Volkanovski vs Lopes 2: title fight with bad blood simmering

The main event is a featherweight title fight: Volkanovski vs diego lopes in a rematch that has felt inevitable since their first meeting. Volkanovski won the initial bout by decision, and the sequel has carried extra edge through fight-week faceoffs and the pressure of fighting in Australia with the belt on the line.

At the weigh-ins, Volkanovski came in at 144.5 pounds, and Lopes hit the 145-pound limit, removing the last logistical question and putting the focus back on style. Volkanovski’s game has long been built on pace, feints, and layered adjustments. Lopes has surged by forcing chaos—sharp finishing instincts, aggressive exchanges, and an ability to turn small openings into big momentum.

The tactical hinge is whether Lopes can create enough high-danger moments to win rounds outright, or whether Volkanovski can keep the fight living in the champion’s preferred rhythm: controlled pressure, clean counters, and steady point accumulation.

UFC 325 fight card: co-main and main card matchups to know

The ufc 325 fight card has depth across the top, and the co-main is designed to move the lightweight queue.

Dan Hooker meets Benoît Saint Denis in a five-round co-main at 155 pounds, pairing Hooker’s striking volume and toughness with Saint Denis’ grappling-heavy pressure. It’s the kind of matchup that can turn into a pace war quickly: Hooker wants space and timing; Saint Denis wants contact and control.

The rest of the main card includes:

  • Rafael Fiziev vs Mauricio Ruffy at lightweight, a fight built for speed, kicks, and sudden momentum swings.

  • Tai Tuivasa vs Tallison Teixeira at heavyweight, a collision of power where one clean shot can erase the scorecards.

  • Quillan Salkilld vs Jamie Mullarkey, a matchup that adds a local-energy jolt and potential finishing upside.
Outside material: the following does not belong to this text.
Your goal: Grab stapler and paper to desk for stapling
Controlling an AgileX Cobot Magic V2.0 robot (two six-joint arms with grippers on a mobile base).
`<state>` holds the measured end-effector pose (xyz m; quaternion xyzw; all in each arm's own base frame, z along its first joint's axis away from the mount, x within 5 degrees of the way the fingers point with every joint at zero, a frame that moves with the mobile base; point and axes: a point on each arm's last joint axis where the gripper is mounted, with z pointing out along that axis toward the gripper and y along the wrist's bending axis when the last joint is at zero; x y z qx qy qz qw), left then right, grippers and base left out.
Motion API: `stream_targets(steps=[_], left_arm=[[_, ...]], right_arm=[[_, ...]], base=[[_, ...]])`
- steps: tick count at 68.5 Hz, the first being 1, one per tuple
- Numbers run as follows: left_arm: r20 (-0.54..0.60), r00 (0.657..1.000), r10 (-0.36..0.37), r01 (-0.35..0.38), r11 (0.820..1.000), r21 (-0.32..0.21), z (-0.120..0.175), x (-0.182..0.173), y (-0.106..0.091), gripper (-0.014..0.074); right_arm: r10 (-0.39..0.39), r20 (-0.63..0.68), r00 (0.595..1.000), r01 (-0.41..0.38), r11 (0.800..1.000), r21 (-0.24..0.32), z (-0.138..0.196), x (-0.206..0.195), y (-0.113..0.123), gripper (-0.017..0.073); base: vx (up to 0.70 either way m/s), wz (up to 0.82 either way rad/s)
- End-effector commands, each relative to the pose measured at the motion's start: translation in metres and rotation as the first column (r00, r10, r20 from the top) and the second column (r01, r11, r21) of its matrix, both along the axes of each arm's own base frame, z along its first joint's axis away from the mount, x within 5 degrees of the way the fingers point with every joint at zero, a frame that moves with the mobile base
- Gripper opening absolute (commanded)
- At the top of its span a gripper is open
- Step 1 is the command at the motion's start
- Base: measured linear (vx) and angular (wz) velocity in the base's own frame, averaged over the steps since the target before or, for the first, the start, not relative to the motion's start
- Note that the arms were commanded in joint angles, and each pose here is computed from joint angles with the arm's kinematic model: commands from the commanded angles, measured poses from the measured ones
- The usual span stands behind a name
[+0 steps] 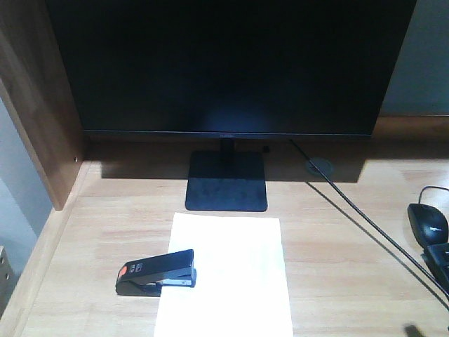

Beyond the main card, the prelims and early prelims feature multiple “Road to UFC” finals and developing prospects—exactly the type of bouts that can quietly produce the night’s breakout performance.

Weigh-ins: everyone hits the mark, but one bout falls apart

Most of the card made it to fight night without drama: all fighters on the main card hit their marks, and the co-main also weighed in successfully.

The exception came in a Road to UFC flyweight final. Aaron Tau’s weigh-in drew scrutiny and ended with a re-weigh that showed him well over the limit. The bout was subsequently canceled, a rare late-week change that shifts the pacing of the early card and removes a high-stakes tournament final from the lineup.

For viewers, the practical effect is simple: the night is now one fight shorter, and the broadcast windows may move slightly faster than originally expected.

What’s at stake for featherweight after Saturday

For Volkanovski, this is about reaffirming control of the division and shutting down the idea that the gap has closed. Another defense would strengthen his grip on the belt and keep contenders chasing him on his timeline.

For Lopes, the stakes are direct: win the rematch and he’s champion—lose and he risks sliding into the talented-but-unsolved category, where “dangerous” isn’t enough without the belt. The rematch framing also raises the pressure to show evolution. In a second meeting, improvements (or lack of them) are hard to hide.

Either way, UFC 325 is positioned to leave a clear message by the end of Saturday night: whether the featherweight throne remains a champion’s domain or becomes a launchpad for a new era.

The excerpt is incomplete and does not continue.